At this year’s edition of the Windham-Campbell Prize Festival, students were offered the opportunity to interact with the winners of the literary award in a more relaxed and intimate setting.
The event, dubbed “Literary Speed Dating,” brought together all eight prizewinning writers as well as students and community members in the Beinecke Rare Book and Manuscript Library on Tuesday evening. Attendees, divided into groups of approximately 12 each, were given the chance to converse informally with the writers on a range of topics — from opinions on particular literary genres to career advice for aspiring writers. At the close of each 10-minute “speed dating” cycle, groups rotated tables until everyone had a chance to speak with each prizewinner.
“You’re asking them a question directly across the table rather than with a microphone across a large audience,” said Michael Kelleher, the Program Director of the Windham-Campbell Prizes. “It’s much more of an intimate experience with the writer.”
Organized by a committee of undergraduates working with Kelleher, “Literary Speed Dating” was intended to be an entirely novel type of literary event at Yale, according to Joy Shan ’15, a magazine editor for the News and member of the committee.
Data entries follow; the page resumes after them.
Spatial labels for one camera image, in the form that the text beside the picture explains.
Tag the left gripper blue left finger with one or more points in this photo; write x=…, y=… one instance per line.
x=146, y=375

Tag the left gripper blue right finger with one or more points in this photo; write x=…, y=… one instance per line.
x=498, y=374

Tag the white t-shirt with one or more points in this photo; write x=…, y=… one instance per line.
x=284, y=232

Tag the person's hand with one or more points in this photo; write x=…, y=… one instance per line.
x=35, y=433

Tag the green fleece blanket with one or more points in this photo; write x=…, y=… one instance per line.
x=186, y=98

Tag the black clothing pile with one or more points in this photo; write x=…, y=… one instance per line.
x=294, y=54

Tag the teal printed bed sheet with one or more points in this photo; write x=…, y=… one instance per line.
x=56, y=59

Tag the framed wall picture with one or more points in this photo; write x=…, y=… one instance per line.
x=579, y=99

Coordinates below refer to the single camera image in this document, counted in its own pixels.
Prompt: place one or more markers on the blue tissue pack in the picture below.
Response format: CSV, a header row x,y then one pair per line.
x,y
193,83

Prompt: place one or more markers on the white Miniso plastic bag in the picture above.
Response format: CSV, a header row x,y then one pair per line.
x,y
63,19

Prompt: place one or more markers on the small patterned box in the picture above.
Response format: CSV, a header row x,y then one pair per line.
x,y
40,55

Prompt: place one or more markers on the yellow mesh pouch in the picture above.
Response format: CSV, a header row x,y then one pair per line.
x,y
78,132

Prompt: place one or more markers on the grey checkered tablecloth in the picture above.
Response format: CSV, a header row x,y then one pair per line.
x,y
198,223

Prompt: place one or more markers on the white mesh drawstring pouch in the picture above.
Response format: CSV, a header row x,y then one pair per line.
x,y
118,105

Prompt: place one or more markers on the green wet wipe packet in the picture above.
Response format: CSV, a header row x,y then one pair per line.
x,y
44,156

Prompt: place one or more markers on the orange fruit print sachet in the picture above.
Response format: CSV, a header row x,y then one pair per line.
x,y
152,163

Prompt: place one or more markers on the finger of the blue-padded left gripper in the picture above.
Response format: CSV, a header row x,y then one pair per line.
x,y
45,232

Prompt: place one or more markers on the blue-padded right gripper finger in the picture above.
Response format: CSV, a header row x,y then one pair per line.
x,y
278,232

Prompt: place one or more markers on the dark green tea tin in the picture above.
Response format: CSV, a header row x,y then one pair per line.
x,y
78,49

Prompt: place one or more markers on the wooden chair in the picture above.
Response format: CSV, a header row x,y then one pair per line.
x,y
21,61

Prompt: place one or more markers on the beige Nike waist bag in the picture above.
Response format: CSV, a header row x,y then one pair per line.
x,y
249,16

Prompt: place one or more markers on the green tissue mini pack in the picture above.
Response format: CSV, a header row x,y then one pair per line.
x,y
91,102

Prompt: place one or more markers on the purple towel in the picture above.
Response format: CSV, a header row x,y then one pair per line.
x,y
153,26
One of the committee’s major objectives, she added, was to move away from the more typical “panel” structure and towards a “less stuffy, less literary” model that would allow students to “talk to writers as people, rather than as academics or historians.”
“We were trying to work out a way to make the conventional panel format of an event more interesting, interactive and fun, particularly for an undergraduate audience who only ever experience visiting speakers through a Q&A or panel in which they can’t really participate,” said Eleanor Michotte ’15, who was also on the organizing committee. “We wanted a strong participatory element.”
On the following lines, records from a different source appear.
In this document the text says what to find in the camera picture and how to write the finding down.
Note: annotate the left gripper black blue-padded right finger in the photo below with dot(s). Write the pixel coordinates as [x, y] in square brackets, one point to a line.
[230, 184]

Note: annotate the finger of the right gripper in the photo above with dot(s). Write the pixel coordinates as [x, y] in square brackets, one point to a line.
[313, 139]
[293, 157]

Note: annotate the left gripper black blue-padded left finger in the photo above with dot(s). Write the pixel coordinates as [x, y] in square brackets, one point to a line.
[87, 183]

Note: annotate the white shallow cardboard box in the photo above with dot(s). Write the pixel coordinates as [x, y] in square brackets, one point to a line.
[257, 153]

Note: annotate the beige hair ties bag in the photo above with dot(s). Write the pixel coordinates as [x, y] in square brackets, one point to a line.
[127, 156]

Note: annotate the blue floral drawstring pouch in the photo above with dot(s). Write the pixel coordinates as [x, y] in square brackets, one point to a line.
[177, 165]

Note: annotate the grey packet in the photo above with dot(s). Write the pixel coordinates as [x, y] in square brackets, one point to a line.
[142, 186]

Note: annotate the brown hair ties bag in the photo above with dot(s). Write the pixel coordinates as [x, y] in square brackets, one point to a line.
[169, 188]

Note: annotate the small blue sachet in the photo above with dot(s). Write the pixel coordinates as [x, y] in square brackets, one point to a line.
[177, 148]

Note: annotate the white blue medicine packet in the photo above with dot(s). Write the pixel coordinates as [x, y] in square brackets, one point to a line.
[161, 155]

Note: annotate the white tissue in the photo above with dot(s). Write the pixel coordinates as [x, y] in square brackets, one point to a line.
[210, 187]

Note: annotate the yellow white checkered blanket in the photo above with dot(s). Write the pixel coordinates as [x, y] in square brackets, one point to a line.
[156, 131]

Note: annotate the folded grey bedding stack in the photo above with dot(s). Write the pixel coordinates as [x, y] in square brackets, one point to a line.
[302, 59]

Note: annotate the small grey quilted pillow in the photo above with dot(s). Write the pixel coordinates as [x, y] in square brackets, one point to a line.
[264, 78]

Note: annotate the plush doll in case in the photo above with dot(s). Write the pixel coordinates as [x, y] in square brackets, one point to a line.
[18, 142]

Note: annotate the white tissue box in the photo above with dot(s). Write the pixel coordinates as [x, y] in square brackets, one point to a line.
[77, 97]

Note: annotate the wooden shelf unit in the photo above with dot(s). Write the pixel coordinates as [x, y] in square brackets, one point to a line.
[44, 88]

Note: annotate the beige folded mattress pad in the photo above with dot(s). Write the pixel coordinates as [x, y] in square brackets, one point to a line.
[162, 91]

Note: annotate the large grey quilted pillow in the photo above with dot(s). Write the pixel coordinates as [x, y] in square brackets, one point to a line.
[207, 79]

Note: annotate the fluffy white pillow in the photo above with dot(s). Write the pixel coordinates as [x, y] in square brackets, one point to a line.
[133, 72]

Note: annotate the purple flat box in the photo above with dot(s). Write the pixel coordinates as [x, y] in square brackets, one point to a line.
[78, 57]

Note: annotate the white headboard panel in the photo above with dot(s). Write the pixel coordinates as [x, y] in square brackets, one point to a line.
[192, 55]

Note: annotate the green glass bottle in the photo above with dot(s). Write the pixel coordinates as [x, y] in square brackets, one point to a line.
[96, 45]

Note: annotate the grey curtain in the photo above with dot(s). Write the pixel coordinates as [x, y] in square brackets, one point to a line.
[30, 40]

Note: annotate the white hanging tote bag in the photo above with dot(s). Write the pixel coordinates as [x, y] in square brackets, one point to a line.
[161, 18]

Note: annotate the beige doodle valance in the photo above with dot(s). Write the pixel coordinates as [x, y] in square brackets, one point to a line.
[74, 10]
The event was intended to be very informal and relaxed, in the hopes that students might feel more at ease and willing to participate, whether actively posing questions or simply listening, organizers said.
Kelleher also stressed the importance of the less formal atmosphere and small-group dynamic of “Literary Speed Dating,” suggesting that the intimate setting could attract students from a diversity of academic backgrounds and interests.
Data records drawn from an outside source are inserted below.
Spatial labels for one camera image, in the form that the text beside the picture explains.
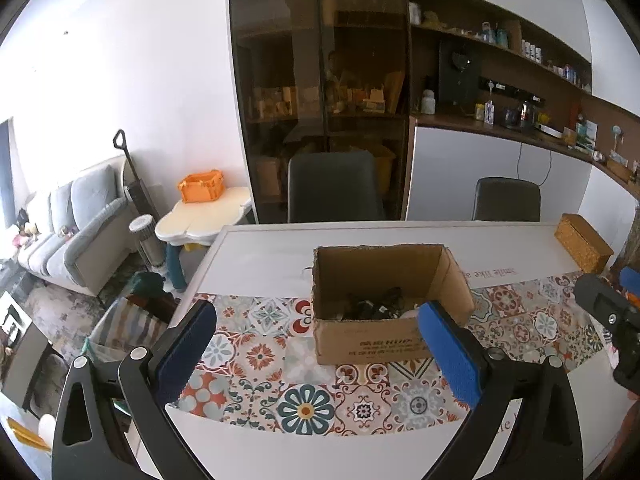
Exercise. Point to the orange plastic crate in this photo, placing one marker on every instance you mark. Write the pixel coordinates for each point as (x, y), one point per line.
(202, 187)

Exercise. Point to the white sideboard cabinet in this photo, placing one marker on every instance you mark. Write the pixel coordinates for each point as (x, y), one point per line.
(446, 164)

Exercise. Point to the cream flower-shaped kids table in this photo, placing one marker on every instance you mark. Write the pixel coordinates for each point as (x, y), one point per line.
(200, 223)

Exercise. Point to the grey sofa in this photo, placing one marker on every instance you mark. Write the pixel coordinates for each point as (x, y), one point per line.
(82, 229)

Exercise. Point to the dark green chair left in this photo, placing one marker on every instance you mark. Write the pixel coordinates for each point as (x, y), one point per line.
(333, 187)

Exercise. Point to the dark green chair right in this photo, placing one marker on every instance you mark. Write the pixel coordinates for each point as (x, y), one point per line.
(506, 199)

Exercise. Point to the white cylindrical air purifier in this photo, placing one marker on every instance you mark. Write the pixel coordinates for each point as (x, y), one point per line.
(150, 248)

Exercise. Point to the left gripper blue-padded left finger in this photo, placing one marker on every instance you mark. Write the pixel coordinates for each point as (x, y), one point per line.
(88, 442)

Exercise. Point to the glass kettle on shelf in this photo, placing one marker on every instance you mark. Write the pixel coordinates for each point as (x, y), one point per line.
(519, 117)

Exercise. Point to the black charger in box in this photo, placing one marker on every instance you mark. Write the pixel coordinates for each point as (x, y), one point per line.
(386, 306)

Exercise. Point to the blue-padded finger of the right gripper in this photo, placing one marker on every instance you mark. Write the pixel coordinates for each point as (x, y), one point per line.
(610, 308)
(630, 280)

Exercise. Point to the dark glass display cabinet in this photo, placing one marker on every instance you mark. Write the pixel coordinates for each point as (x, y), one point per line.
(315, 76)

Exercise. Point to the striped fabric basket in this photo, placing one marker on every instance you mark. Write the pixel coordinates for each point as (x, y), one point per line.
(123, 327)

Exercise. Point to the woven wicker tissue box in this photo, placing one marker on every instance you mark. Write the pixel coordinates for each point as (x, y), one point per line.
(583, 243)

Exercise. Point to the white ceramic jar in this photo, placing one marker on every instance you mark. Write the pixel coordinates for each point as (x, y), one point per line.
(428, 103)

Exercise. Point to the brown cardboard box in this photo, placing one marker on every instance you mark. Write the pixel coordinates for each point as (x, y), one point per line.
(424, 272)

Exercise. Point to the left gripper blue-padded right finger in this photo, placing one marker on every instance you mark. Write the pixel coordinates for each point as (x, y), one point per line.
(545, 440)

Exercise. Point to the dark green chair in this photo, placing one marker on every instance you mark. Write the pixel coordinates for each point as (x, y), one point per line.
(506, 199)
(333, 187)

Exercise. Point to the pink deer night light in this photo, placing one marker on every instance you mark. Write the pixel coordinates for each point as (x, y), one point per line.
(413, 313)

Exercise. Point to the black upright vacuum cleaner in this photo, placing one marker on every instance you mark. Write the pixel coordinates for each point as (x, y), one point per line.
(135, 187)
“We wanted this to be an event that political science majors, engineering students, American studies majors [and] undecided students would all attend,” Shan explained. “Books like these and writers like these are meant to be read by everyone — not just people who are writing senior English theses.”
Michotte added that “Literary Speed Dating” was different from the other events offered during the Windham-Campbell festival — and, more broadly, among literary circles at Yale — for its interactive, student-run nature and its breadth of focus. Students at the event, she said, had the opportunity to ask questions ranging from “how to begin in a particular field” to “how to ‘find one’s voice’ as a writer.”
“[Traditional] panels can make it seem like writers — even writers like these, who are so young — are these huge people, and that we have to change the way we talk when we engage with them. I hope that this event will remind us that writers are people,” Shan concluded.
The Donald Windham-Sandy Campbell Literature Prizes are awarded each spring in the categories of fiction, nonfiction, and drama.